Input data:
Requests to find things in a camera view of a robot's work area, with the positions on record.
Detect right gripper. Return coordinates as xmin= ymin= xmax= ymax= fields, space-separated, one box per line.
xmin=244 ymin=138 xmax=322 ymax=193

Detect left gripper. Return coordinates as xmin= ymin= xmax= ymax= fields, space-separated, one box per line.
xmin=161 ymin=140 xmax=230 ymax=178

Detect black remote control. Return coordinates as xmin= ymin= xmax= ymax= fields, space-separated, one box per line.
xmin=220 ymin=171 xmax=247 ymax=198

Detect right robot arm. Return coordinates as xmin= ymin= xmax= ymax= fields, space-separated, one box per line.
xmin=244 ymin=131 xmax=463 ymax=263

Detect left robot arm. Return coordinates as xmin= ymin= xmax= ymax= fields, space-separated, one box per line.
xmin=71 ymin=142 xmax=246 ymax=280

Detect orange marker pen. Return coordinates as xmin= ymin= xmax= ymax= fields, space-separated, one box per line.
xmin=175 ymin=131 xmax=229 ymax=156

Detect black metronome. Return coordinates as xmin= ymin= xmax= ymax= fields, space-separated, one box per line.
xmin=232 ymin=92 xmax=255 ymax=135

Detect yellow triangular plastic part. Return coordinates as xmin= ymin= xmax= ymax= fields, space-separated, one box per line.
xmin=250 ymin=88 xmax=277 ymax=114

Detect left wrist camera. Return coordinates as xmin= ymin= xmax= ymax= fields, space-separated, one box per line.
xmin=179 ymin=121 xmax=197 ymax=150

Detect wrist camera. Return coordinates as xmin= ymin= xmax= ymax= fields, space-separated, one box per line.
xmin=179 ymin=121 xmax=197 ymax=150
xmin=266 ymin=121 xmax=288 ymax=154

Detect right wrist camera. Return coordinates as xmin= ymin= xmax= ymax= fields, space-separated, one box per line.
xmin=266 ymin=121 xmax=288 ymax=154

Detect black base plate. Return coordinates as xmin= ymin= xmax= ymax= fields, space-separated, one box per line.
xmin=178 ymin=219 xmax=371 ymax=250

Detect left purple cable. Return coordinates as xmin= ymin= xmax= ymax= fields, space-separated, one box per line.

Task instructions:
All of the data above needs to be retyped exactly, with each line as it stands.

Answer box:
Requests to find things in a camera view of a robot's work area, with the positions on record.
Detect right gripper. Return coordinates as xmin= ymin= xmax= ymax= fields, space-separated, one box per line.
xmin=244 ymin=138 xmax=322 ymax=193

Detect left gripper. Return coordinates as xmin= ymin= xmax= ymax= fields, space-separated, one box per line.
xmin=161 ymin=140 xmax=230 ymax=178

Detect black remote control. Return coordinates as xmin= ymin= xmax= ymax= fields, space-separated, one box per line.
xmin=220 ymin=171 xmax=247 ymax=198

Detect right robot arm. Return coordinates as xmin= ymin= xmax= ymax= fields, space-separated, one box per line.
xmin=244 ymin=131 xmax=463 ymax=263

Detect left robot arm. Return coordinates as xmin= ymin= xmax= ymax= fields, space-separated, one box per line.
xmin=71 ymin=142 xmax=246 ymax=280

Detect orange marker pen. Return coordinates as xmin= ymin= xmax= ymax= fields, space-separated, one box per line.
xmin=175 ymin=131 xmax=229 ymax=156

Detect black metronome. Return coordinates as xmin= ymin= xmax= ymax= fields, space-separated, one box per line.
xmin=232 ymin=92 xmax=255 ymax=135

Detect yellow triangular plastic part. Return coordinates as xmin= ymin= xmax= ymax= fields, space-separated, one box per line.
xmin=250 ymin=88 xmax=277 ymax=114

Detect left wrist camera. Return coordinates as xmin= ymin= xmax= ymax= fields, space-separated, one box per line.
xmin=179 ymin=121 xmax=197 ymax=150

Detect wrist camera. Return coordinates as xmin= ymin= xmax= ymax= fields, space-separated, one box per line.
xmin=179 ymin=121 xmax=197 ymax=150
xmin=266 ymin=121 xmax=288 ymax=154

Detect right wrist camera. Return coordinates as xmin= ymin= xmax= ymax= fields, space-separated, one box per line.
xmin=266 ymin=121 xmax=288 ymax=154

Detect black base plate. Return coordinates as xmin= ymin= xmax= ymax= fields, space-separated, one box per line.
xmin=178 ymin=219 xmax=371 ymax=250

Detect left purple cable. Return coordinates as xmin= ymin= xmax= ymax= fields, space-separated, one box per line.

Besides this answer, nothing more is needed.